▶ WHAT YOU SHOULD DO:
Give the data again exactly as it appears.

▶ DATA SHOWN:
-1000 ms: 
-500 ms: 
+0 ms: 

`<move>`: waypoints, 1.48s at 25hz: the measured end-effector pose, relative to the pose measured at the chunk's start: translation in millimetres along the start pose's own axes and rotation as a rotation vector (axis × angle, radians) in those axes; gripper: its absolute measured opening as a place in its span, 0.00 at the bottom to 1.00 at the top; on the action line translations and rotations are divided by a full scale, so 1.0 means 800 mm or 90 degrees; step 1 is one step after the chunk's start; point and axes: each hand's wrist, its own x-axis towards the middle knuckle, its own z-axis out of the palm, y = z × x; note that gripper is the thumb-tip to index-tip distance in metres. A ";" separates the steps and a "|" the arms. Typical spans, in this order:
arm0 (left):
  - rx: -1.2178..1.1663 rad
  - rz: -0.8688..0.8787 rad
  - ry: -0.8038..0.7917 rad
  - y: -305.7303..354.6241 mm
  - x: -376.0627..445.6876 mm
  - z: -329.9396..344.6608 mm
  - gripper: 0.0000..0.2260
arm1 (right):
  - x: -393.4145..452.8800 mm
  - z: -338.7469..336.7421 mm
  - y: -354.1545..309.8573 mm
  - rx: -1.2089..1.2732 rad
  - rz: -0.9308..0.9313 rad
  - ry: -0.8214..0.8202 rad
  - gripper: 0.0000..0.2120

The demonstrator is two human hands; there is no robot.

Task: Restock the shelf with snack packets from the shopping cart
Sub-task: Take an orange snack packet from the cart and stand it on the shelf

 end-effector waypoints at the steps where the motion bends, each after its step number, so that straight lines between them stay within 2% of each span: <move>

▶ EXERCISE ANSWER:
-1000 ms: 
-500 ms: 
+0 ms: 

`<move>`: waypoints, 1.48s at 25hz: the measured end-effector pose, relative to the pose measured at the chunk's start: translation in millimetres along the start pose's own axes and rotation as a rotation vector (axis × angle, radians) in those axes; gripper: its absolute measured opening as a place in its span, 0.00 at the bottom to 1.00 at the top; on the action line translations and rotations are divided by a full scale, so 1.0 means 800 mm or 90 degrees; step 1 is one step after the chunk's start; point and axes: each hand's wrist, its own x-axis towards the middle knuckle, its own z-axis out of the palm, y = z × x; note that gripper is the thumb-tip to index-tip distance in metres. A ";" separates the steps and a "|" the arms. Typical spans, in this order:
arm0 (left):
  - rx: -1.2178..1.1663 rad
  - rz: -0.8688..0.8787 rad
  - ry: -0.8038..0.7917 rad
  - y: -305.7303..354.6241 mm
  - x: -376.0627..445.6876 mm
  - z: -329.9396..344.6608 mm
  - gripper: 0.0000..0.2260
arm1 (right):
  - x: -393.4145..452.8800 mm
  - z: -338.7469..336.7421 mm
  - y: -354.1545..309.8573 mm
  - rx: -1.2089..1.2732 rad
  - rz: -0.9308..0.9313 rad
  - ry: -0.8214..0.8202 rad
  - gripper: 0.0000..0.2120

The demonstrator is two human hands; there is no robot.

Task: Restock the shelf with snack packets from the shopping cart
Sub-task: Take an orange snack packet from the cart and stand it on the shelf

 end-effector waypoints at the steps where the motion bends, each after its step number, so that straight lines between them stay within 2% of each span: <move>

The exercise has been answered, and the work is done.